Does the writer ever say, “Hey, dude,” to the director, “this has got to stay”?
Oh, sure, but you find a way to do it. If it's not working in a scene,
occasionally I've taken information that I thought was important and if
it just seemed like a load of gravel in the middle of a scene,
rethought it and kind of on the spot said, “Well, leave these
three lines out. I'm going to put them in somewhere else, I'm going to
get that information in there somewhere else.” But you don't fall
in love with it. The point of it is to tell the story to an audience.
So with that always in mind, you always ask that question of each
scene: What's the scene there for, what do I want people to know at the
end of it, and what do I want them to feel at the end of it? And
especially with a mystery, so much of movie making is how you release
information. What does the audience know, and what does your
protagonist, who is looking for this information, know? Is the audience
ahead of him or are they behind him?
There is a surge in documentary
filmmaking right now, not just Fahrenheit 9/11, There’s Control
Room, The Fog of War, The Revolution Will Not be Televised, Outfoxed,
9/11 Hijacking Catastrophe. The Corporation, The Take, Unprecedented,
Uncovered. What accounts for this increase in documentary films?

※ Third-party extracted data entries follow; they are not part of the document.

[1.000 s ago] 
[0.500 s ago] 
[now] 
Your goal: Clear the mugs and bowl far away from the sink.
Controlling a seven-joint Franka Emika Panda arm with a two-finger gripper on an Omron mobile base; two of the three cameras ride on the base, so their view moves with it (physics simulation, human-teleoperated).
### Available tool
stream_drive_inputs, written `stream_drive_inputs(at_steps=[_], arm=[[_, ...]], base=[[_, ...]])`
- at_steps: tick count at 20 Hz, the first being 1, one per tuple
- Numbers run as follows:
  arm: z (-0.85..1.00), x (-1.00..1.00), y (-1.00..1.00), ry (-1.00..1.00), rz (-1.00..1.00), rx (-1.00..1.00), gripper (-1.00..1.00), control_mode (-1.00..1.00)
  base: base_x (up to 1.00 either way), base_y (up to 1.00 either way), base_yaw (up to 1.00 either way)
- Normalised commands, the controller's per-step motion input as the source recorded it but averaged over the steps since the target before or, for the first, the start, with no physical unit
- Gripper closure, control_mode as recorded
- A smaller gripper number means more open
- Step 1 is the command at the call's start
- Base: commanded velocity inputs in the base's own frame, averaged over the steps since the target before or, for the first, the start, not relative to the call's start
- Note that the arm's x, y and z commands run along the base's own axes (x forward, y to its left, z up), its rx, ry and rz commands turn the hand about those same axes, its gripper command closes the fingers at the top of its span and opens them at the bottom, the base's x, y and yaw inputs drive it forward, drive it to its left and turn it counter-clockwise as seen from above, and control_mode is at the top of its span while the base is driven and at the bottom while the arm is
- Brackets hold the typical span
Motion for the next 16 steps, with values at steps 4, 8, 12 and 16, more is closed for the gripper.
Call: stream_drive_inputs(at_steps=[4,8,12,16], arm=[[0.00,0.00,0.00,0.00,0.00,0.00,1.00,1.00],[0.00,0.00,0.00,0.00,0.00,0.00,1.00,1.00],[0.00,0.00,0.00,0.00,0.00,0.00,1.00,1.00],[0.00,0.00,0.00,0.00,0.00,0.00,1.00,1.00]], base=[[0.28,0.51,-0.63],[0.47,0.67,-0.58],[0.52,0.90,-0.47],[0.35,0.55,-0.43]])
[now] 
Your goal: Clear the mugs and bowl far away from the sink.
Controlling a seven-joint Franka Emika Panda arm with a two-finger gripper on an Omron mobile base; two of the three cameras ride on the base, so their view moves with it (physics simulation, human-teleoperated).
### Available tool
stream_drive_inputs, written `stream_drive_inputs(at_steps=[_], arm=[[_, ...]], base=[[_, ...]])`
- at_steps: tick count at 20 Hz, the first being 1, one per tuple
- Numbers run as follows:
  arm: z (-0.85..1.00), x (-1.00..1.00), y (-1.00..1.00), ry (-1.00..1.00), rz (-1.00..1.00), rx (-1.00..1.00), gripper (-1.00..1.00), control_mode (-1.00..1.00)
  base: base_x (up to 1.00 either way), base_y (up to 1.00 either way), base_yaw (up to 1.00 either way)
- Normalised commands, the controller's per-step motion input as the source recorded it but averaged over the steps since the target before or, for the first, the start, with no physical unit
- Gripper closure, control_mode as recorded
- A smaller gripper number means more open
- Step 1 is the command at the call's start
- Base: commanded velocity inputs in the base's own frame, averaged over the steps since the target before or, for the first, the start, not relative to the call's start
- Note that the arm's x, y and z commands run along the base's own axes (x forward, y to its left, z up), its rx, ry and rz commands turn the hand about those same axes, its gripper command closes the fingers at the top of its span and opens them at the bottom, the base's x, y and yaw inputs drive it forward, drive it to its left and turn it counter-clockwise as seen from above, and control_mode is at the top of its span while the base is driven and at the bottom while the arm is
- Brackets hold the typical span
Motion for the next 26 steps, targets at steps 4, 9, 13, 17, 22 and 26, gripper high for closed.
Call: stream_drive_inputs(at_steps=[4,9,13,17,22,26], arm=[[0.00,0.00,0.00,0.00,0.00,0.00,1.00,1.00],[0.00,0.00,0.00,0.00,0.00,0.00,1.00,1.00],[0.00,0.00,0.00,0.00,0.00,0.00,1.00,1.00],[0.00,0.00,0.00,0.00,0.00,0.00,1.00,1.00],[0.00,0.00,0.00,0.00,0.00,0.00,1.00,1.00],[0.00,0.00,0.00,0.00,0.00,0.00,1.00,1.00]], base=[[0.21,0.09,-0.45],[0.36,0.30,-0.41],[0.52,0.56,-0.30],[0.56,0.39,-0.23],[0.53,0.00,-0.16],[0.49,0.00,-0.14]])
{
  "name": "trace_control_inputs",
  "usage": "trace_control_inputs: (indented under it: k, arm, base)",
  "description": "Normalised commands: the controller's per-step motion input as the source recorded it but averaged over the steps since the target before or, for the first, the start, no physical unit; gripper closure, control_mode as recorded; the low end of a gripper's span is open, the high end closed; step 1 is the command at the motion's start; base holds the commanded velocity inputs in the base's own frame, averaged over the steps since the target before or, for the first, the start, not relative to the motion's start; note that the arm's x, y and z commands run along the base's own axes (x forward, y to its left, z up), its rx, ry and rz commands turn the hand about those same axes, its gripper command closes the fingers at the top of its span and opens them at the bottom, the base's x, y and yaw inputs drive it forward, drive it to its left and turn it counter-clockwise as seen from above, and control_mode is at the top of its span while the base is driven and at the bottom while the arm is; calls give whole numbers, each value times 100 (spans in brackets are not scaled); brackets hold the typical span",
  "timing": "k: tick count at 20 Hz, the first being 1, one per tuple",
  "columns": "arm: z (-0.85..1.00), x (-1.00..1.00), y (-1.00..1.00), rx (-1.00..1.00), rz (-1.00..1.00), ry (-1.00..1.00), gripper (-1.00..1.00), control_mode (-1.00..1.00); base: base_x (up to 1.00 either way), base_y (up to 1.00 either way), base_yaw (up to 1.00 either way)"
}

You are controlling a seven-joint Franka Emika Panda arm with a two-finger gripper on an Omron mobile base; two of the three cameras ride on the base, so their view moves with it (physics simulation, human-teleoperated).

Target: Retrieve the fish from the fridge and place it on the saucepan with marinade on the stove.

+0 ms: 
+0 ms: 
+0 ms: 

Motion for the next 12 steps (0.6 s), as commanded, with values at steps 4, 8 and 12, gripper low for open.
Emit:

I don't think the number of documentary films that are being made is
any bigger. They've always been there. I think the audience is a little
more interested in them. There have been some very notable ones that
have been very entertaining lately.
But I also think that what people who make documentaries do is they
react to what's going on in the world around them. And what's been
going on in our country, in the last four years especially, has been so
egregious that you can't avoid it. It seems like, well, it would be
kind of a waste to make a documentary on anything but this at this
point. And my God, nobody has made one yet? Geez, I'm going to jump in
there. So that it has not been surprising to me that these
documentaries have come out. It has been inevitable that somebody
eventually is going to say, “Wait a minute.” All this stuff
is lying around.
And this certainly gets back to my central thesis about the mainstream
media. How come this is not what is being talked about on the 7 o'clock
news every night? How come most Americans don't know this? Michael
Moore didn't do any big detective work. He just picked up on
information that had been lying around for a long time. He got lucky
with a little of the footage. And he just said, “Let's look at
this. What's going on here?” And he made some connections.
Where does Silver City fit into the corpus of work that you've produced?
Like some of our movies, it is about parallel communities. That we
don't quite have a melting pot in this country. A lot of people are
here together. They're not always moving in the same direction. They
often have very, very different wants and needs, so they're going to
butt heads now and then. And there are things that separate them and
things that connect them.
Language can separate them, class can separate them, economics,
religion, whatever, can separate them. And then eventually there are
those things that do connect them. People don't always know what they
have in common with somebody else, because some of those other things,
usually their own prejudices about each other, do get in the way.
So I think that that's similar to movies like Lone Star that we've
made, or City of Hope. I do think that the new thing in it is that I've
never really dealt with electoral politics before.
Here's what you see out front and here's what’s going on behind
it. Here is really politics on a statewide level. I certainly didn't
have the money, because I'm a low-budget filmmaker, to make it on a
national level and get involved in foreign policy and things like that.
But this is a step up from City of Hope, which was about a small, dying
Eastern urban kind of environment where the factory had closed years
ago and the ethnic groups were fighting over the scraps of what was
left. Silver City is about what's going on in a state. And media is a
major player in it. And I really haven't dealt with media as a major
player before.
When you say low-budget what kind of money are you're talking about?
Casa de los Babys, my last one, was about $1.1 million. This is about
$5.5 million, which for us is a pretty healthy budget. For a Hollywood
movie, being this ambitious with this many characters in it, with this
many locations, with this size and scope of story, it's pocket money.
So you have to be very efficient. You have to depend on the kindness of
strangers in many cases, actors whom you haven't worked with before,
and just write good parts and hope they will come and work for scale.
And we have a lot of really good ones in this movie. And you have to
give up a little bit of spontaneity. You can't just go there and say,
“Oh, I see a great new angle,” or, “Oh, wouldn't it
be nice if they could paint that barn,” or, “Oh, let's just
ad lib for a while.” You really have to do a lot of your work in
the planning.
Nation Books is publishing Dillinger in Hollywood, a collection of your short stories.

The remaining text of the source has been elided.